MUSTAFA MUTLU
Topraklarımızın beşte biri devletinmiş...
Anadolu Ajansı muhabirinin Maliye Bakanlığı verileri üzerinden yaptığı araştırmaya göre, 780 bin 576 kilometre alana yayılan Türkiye yüzölçümünün, 152 bin 576 kilometre karesini kamuya ait taşınmazlar oluşturuyormuş...
Devletin 555 bin 060 arazisi, 363 bin 391 arsası, 108 bin 072 binası, 151 bin 261 bağı-bahçesi, 1 milyon 124 bin 106 tarlası, 72 bin 169 mera ve otlağı, bin 251 maden alanı, 3 bin 480 de tarihi ve kültürel alanı bulunuyormuş...
***
Bu demektir ki topraklarımızın sadece beşte biri devletin mülkiyetinde...
Gerisi, özel kişilerin ya da kurumların sahipliğinde...
Bu da Türkiye’nin “özel mülkiyet”e verdiği önemin, birçok Avrupa ülkesinden bile fazla olduğunu gösteriyor...

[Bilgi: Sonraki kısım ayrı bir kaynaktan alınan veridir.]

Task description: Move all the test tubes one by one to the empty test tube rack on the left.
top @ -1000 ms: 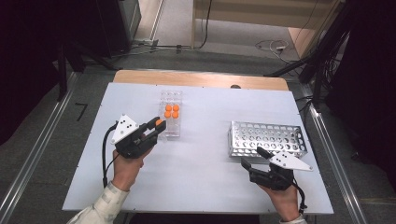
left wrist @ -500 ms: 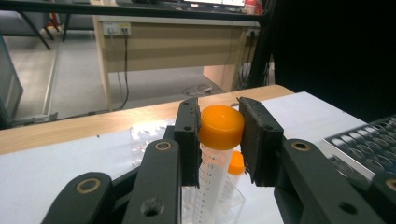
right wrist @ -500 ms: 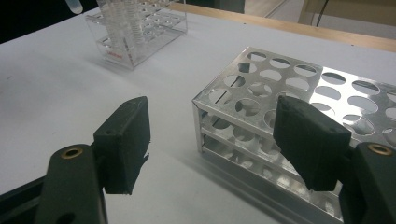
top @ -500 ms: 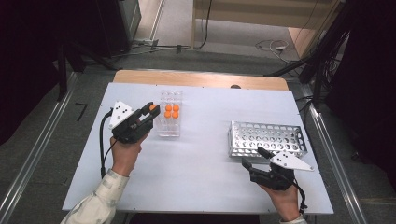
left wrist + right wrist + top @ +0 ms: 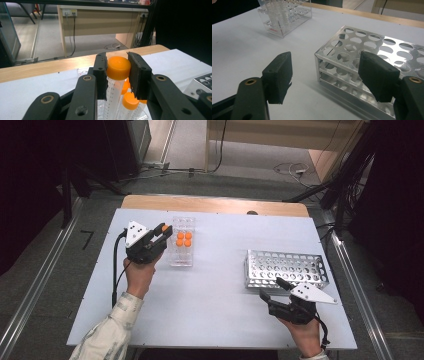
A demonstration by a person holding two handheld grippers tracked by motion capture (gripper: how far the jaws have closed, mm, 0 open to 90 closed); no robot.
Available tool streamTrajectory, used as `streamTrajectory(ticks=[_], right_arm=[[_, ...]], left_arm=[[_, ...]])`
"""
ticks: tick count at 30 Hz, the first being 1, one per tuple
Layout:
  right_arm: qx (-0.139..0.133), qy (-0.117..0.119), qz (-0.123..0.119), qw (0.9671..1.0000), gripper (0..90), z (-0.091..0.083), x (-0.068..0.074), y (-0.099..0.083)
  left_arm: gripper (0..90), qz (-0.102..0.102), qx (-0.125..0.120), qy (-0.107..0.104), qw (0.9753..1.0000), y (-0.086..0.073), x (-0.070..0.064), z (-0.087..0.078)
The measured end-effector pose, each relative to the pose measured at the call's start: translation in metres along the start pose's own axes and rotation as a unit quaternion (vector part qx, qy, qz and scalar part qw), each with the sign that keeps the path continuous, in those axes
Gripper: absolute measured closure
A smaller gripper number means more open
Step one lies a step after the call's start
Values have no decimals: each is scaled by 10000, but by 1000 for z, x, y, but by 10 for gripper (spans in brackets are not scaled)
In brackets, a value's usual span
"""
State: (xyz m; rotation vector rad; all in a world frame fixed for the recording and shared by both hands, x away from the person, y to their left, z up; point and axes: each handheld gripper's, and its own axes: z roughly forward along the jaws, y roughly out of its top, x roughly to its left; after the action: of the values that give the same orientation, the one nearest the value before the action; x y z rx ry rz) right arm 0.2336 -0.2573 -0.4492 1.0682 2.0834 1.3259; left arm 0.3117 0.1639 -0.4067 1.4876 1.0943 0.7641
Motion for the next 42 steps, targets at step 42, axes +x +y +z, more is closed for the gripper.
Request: streamTrajectory(ticks=[42], right_arm=[[26,-42,35,10000,258,2,-1,-1]], left_arm=[[525,-72,252,-56,9996,-14,-5,3]])
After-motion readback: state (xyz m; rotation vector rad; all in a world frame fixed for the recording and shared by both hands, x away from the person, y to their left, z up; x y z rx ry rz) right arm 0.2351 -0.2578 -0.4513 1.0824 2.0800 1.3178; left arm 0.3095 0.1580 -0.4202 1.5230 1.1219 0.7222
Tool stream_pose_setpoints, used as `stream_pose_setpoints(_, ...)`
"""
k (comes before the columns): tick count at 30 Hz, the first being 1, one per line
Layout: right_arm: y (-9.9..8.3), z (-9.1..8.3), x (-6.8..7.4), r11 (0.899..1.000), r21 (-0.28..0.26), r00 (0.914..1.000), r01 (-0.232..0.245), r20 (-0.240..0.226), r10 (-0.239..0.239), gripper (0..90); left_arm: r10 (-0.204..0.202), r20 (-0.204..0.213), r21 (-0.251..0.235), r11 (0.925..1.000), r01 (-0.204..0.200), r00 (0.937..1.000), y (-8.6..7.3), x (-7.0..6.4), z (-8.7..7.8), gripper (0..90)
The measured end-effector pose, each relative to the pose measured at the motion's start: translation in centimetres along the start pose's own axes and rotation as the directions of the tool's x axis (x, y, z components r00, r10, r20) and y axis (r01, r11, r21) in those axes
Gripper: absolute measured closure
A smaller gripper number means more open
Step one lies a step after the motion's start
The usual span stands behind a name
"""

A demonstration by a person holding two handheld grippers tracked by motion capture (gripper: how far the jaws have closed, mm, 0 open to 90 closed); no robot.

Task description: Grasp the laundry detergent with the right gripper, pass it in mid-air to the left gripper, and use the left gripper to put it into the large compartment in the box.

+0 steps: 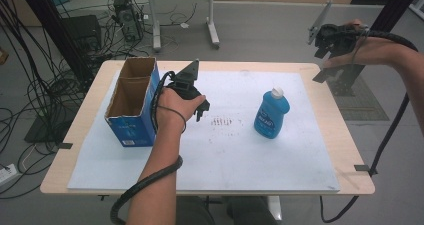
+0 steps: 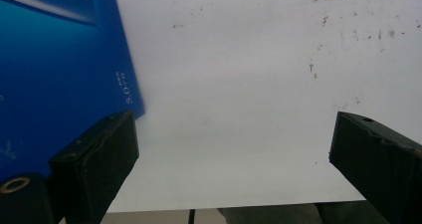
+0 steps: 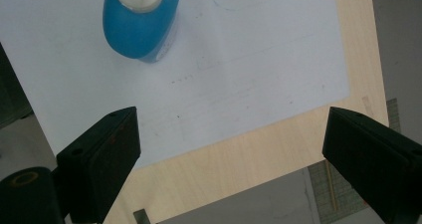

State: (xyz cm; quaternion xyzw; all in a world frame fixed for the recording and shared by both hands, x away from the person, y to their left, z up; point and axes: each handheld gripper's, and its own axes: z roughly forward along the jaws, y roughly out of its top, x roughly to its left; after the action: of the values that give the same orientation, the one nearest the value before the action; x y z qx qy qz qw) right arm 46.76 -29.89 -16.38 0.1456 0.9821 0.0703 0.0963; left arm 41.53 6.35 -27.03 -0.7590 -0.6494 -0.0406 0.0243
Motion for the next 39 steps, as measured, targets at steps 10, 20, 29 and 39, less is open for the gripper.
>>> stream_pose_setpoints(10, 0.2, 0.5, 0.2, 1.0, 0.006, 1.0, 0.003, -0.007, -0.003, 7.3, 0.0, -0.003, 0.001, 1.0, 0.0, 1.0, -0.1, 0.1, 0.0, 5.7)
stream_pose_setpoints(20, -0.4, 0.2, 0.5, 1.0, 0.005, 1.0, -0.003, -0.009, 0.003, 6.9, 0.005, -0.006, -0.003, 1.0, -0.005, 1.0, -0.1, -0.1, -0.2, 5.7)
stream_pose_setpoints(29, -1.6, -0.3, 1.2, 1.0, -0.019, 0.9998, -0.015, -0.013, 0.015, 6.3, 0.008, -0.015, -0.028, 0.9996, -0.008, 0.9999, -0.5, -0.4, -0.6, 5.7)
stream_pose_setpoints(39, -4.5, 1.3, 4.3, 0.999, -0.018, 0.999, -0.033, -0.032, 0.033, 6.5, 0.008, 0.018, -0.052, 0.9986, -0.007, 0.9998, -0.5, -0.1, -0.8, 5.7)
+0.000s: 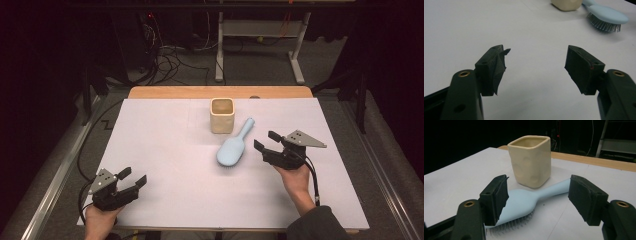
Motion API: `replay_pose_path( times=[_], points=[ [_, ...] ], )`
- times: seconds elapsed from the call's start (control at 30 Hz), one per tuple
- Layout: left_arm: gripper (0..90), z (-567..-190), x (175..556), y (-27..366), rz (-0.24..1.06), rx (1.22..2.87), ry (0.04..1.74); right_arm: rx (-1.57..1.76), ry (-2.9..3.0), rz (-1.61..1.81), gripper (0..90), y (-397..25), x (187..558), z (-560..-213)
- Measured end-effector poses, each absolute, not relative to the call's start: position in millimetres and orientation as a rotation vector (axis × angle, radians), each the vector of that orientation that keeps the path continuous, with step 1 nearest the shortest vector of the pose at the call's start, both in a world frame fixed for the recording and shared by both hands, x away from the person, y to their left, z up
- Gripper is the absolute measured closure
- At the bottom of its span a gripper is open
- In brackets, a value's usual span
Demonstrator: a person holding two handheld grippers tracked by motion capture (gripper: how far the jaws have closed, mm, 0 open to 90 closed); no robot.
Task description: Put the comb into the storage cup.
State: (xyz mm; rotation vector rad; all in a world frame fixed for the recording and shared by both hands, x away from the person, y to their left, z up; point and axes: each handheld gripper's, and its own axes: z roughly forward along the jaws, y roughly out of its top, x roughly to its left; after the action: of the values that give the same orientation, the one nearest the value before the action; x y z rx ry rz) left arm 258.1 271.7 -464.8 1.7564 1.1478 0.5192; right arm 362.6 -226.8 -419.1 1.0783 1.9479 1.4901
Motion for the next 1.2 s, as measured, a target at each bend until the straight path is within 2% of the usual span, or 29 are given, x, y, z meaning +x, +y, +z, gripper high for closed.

Şimdi gelelim kritik soruya:
Tamam topraklarımızın beşte dördü özel kişilere ve kurumlara ait de... Acaba o kişilerin ya da kurumların kaçı bu topraklara para sayarak sahip oldu?
Ne yazık ki bu konuda devlette bile kayıtlı bilgi yok. Hangi arazisini, kime, ne karşılığında verdiğini devlet bile bilmiyor...
Tarlayı eken kaç kişi, madeni bulan kaç şirket o topraklara bedel ödemeden el koymuş gecekonducu kaç vatandaş bugün mülk zengini olmuş, belli değil!
***
Durup dururken girmedim bu konuya:
AKP, bayramdan sonra, “eski orman arazilerinin hak sahiplerine verilmesini öngören yasa tasarısı”nı yeniden ısıtıp gündeme getirecek...
Bu tasarının yasalaşması halinde şu anda hâlâ devlet mülkiyetinde görünen milyarlarca YTL değerindeki araziler de çok düşük bedeller karşılığında kişilere devredilecek.
Böylece devletin sahip olduğu arazi miktarı bugüne göre hatırı sayılır oranda azalacak.
Diğer bir deyişle devletin malı yine deniz, yemeyen yine domuz olacak.
Aydan aya taksit ödeyerek ev sahibi olmaya çalışan bizim gibi devletine saygılı vatandaşlar da enayiliklerine bir kez daha doyamayacak.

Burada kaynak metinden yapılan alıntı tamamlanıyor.